• **Exercise instructions**
Take every entry below and copy it out word for word.
○ ○ ○ ○ ○ ○ ○
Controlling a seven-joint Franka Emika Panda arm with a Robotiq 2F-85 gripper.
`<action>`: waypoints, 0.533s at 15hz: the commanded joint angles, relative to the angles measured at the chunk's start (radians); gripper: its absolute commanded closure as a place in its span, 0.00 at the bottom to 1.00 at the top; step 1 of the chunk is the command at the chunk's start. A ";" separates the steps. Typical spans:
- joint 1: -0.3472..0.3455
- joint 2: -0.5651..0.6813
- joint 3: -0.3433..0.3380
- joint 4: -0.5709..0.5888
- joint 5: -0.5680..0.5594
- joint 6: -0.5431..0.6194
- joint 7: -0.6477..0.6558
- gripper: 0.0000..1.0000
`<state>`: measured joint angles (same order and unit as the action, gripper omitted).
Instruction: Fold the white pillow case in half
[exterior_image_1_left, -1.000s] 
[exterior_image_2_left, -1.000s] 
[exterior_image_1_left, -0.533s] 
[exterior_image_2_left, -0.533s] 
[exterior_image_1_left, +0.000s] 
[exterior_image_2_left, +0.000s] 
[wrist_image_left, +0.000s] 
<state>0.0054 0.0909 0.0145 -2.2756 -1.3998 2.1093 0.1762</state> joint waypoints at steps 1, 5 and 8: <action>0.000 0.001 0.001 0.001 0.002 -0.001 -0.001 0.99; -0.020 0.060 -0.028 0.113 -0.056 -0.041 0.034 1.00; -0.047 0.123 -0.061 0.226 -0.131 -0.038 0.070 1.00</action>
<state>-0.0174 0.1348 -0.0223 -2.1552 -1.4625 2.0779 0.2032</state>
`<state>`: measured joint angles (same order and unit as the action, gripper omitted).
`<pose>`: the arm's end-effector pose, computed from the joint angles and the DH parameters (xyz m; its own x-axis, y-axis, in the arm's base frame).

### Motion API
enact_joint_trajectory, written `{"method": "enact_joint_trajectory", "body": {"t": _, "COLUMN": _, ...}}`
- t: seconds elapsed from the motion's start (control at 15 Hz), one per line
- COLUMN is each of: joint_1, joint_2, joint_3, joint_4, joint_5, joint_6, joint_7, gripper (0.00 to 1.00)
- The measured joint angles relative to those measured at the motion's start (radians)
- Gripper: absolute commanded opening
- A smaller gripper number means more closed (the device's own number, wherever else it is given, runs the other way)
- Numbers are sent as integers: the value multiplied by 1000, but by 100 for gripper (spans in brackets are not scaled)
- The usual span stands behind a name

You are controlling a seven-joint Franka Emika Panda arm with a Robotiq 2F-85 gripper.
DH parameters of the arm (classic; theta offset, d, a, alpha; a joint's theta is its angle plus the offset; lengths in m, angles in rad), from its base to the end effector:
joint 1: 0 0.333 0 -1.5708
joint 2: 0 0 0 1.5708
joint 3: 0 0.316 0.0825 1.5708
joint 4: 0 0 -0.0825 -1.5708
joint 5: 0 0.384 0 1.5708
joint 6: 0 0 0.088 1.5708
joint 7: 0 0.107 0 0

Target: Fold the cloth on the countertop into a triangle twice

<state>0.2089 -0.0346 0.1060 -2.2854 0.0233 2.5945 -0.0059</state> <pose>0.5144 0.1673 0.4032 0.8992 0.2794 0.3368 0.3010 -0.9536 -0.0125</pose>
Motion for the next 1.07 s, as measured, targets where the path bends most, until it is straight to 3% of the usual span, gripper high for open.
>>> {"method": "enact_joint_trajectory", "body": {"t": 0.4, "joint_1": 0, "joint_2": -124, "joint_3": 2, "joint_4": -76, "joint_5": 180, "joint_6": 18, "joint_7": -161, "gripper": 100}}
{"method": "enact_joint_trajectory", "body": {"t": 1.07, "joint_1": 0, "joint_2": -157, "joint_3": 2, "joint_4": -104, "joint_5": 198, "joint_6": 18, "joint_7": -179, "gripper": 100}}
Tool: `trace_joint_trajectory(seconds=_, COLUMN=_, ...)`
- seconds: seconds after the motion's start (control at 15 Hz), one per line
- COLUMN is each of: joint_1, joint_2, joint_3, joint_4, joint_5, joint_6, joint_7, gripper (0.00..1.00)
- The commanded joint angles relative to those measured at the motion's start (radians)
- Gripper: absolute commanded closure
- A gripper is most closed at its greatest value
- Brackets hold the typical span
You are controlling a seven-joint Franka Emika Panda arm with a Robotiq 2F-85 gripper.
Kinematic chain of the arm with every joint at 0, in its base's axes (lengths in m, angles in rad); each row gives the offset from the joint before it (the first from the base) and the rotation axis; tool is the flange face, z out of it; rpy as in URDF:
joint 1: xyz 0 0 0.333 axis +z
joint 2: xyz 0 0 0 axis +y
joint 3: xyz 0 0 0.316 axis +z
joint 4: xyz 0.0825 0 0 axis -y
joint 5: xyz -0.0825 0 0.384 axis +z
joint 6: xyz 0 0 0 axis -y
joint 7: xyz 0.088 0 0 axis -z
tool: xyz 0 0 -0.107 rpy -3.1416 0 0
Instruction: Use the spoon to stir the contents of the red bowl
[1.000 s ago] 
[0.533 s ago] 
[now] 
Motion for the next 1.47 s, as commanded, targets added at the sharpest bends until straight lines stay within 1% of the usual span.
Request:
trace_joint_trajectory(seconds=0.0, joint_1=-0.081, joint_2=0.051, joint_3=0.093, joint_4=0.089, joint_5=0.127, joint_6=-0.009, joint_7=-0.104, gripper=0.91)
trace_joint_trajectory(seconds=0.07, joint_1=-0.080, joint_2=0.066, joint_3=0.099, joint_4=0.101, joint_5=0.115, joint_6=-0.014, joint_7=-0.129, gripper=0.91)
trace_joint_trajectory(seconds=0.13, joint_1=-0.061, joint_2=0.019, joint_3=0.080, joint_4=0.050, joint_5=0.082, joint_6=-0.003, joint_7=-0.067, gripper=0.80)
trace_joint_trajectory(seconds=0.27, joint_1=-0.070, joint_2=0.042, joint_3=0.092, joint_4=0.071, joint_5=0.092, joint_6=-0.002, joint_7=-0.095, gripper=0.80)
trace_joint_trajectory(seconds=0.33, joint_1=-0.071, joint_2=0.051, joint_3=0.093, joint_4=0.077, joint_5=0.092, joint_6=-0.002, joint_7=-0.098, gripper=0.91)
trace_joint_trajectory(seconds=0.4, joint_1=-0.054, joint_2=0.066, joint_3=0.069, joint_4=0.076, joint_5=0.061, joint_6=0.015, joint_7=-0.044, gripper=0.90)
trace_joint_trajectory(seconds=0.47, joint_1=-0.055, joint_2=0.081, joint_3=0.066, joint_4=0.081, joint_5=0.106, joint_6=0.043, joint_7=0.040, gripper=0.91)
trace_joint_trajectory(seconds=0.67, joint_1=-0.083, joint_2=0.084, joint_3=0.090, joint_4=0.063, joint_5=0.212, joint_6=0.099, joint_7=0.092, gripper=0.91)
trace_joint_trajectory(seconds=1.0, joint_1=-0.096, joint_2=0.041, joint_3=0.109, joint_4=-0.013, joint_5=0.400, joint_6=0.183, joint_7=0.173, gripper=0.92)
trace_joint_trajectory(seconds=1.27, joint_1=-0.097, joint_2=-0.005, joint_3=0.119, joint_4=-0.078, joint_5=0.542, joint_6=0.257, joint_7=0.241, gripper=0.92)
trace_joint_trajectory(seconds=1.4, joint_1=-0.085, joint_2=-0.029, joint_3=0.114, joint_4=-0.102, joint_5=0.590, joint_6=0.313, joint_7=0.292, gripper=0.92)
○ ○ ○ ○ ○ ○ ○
• **Solution for this task**
Controlling a seven-joint Franka Emika Panda arm with a Robotiq 2F-85 gripper.
`<action>`: waypoints, 0.533s at 15hz: the commanded joint angles, relative to the angles measured at the chunk's start (radians); gripper: its absolute commanded closure as a place in its span, 0.00 at the bottom to 1.00 at the top; step 1 of the chunk is the command at the chunk's start. A ";" separates the steps. Typical spans:
- joint 1: -0.3472..0.3455
- joint 2: -0.5651..0.6813
- joint 3: -0.3433..0.3380
- joint 4: -0.5709..0.5888
- joint 5: -0.5680..0.5594
- joint 6: -0.5431..0.6194
- joint 7: -0.6477..0.6558
- gripper: 0.0000..1.0000
`<state>`: measured joint angles (same order and unit as the action, gripper omitted).
Instruction: Fold the white pillow case in half
[exterior_image_1_left, -1.000s] 
[exterior_image_2_left, -1.000s] 
[exterior_image_1_left, -0.533s] 
[exterior_image_2_left, -0.533s] 
[exterior_image_1_left, +0.000s] 
[exterior_image_2_left, +0.000s] 
[wrist_image_left, +0.000s] 
<state>0.0054 0.0909 0.0145 -2.2756 -1.3998 2.1093 0.1762</state> joint waypoints at steps 1, 5 and 8: <action>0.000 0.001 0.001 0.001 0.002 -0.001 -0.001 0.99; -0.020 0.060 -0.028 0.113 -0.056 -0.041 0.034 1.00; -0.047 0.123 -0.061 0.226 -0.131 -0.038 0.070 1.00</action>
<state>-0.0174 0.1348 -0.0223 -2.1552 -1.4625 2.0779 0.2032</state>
`<state>`: measured joint angles (same order and unit as the action, gripper omitted).
`<pose>`: the arm's end-effector pose, computed from the joint angles and the DH parameters (xyz m; its own x-axis, y-axis, in the arm's base frame).

### Motion API
enact_joint_trajectory, written `{"method": "enact_joint_trajectory", "body": {"t": _, "COLUMN": _, ...}}`
- t: seconds elapsed from the motion's start (control at 15 Hz), one per line
- COLUMN is each of: joint_1, joint_2, joint_3, joint_4, joint_5, joint_6, joint_7, gripper (0.00 to 1.00)
- The measured joint angles relative to those measured at the motion's start (radians)
- Gripper: absolute commanded opening
- A smaller gripper number means more closed (the device's own number, wherever else it is given, runs the other way)
- Numbers are sent as integers: the value multiplied by 1000, but by 100 for gripper (spans in brackets are not scaled)
- The usual span stands behind a name

You are controlling a seven-joint Franka Emika Panda arm with a Robotiq 2F-85 gripper.
DH parameters of the arm (classic; theta offset, d, a, alpha; a joint's theta is its angle plus the offset; lengths in m, angles in rad), from its base to the end effector:
joint 1: 0 0.333 0 -1.5708
joint 2: 0 0 0 1.5708
joint 3: 0 0.316 0.0825 1.5708
joint 4: 0 0 -0.0825 -1.5708
joint 5: 0 0.384 0 1.5708
joint 6: 0 0 0.088 1.5708
joint 7: 0 0.107 0 0

Target: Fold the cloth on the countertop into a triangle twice

<state>0.2089 -0.0346 0.1060 -2.2854 0.0233 2.5945 -0.0059</state> <pose>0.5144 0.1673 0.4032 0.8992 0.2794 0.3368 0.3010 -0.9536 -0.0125</pose>
Motion for the next 1.07 s, as measured, targets where the path bends most, until it is straight to 3% of the usual span, gripper high for open.
>>> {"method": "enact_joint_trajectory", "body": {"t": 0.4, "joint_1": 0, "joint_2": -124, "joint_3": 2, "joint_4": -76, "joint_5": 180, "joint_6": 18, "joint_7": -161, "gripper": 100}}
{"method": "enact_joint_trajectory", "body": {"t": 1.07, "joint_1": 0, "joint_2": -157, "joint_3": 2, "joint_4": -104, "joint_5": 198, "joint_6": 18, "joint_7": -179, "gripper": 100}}
Tool: `trace_joint_trajectory(seconds=_, COLUMN=_, ...)`
- seconds: seconds after the motion's start (control at 15 Hz), one per line
- COLUMN is each of: joint_1, joint_2, joint_3, joint_4, joint_5, joint_6, joint_7, gripper (0.00..1.00)
- The commanded joint angles relative to those measured at the motion's start (radians)
- Gripper: absolute commanded closure
- A gripper is most closed at its greatest value
- Brackets hold the typical span
You are controlling a seven-joint Franka Emika Panda arm with a Robotiq 2F-85 gripper.
Kinematic chain of the arm with every joint at 0, in its base's axes (lengths in m, angles in rad); each row gives the offset from the joint before it (the first from the base) and the rotation axis; tool is the flange face, z out of it; rpy as in URDF:
joint 1: xyz 0 0 0.333 axis +z
joint 2: xyz 0 0 0 axis +y
joint 3: xyz 0 0 0.316 axis +z
joint 4: xyz 0.0825 0 0 axis -y
joint 5: xyz -0.0825 0 0.384 axis +z
joint 6: xyz 0 0 0 axis -y
joint 7: xyz 0.088 0 0 axis -z
tool: xyz 0 0 -0.107 rpy -3.1416 0 0
Instruction: Use the spoon to stir the contents of the red bowl
[1.000 s ago] 
[0.533 s ago] 
[now] 
Motion for the next 1.47 s, as commanded, targets added at the sharpest bends until straight lines stay within 1% of the usual span.
Request:
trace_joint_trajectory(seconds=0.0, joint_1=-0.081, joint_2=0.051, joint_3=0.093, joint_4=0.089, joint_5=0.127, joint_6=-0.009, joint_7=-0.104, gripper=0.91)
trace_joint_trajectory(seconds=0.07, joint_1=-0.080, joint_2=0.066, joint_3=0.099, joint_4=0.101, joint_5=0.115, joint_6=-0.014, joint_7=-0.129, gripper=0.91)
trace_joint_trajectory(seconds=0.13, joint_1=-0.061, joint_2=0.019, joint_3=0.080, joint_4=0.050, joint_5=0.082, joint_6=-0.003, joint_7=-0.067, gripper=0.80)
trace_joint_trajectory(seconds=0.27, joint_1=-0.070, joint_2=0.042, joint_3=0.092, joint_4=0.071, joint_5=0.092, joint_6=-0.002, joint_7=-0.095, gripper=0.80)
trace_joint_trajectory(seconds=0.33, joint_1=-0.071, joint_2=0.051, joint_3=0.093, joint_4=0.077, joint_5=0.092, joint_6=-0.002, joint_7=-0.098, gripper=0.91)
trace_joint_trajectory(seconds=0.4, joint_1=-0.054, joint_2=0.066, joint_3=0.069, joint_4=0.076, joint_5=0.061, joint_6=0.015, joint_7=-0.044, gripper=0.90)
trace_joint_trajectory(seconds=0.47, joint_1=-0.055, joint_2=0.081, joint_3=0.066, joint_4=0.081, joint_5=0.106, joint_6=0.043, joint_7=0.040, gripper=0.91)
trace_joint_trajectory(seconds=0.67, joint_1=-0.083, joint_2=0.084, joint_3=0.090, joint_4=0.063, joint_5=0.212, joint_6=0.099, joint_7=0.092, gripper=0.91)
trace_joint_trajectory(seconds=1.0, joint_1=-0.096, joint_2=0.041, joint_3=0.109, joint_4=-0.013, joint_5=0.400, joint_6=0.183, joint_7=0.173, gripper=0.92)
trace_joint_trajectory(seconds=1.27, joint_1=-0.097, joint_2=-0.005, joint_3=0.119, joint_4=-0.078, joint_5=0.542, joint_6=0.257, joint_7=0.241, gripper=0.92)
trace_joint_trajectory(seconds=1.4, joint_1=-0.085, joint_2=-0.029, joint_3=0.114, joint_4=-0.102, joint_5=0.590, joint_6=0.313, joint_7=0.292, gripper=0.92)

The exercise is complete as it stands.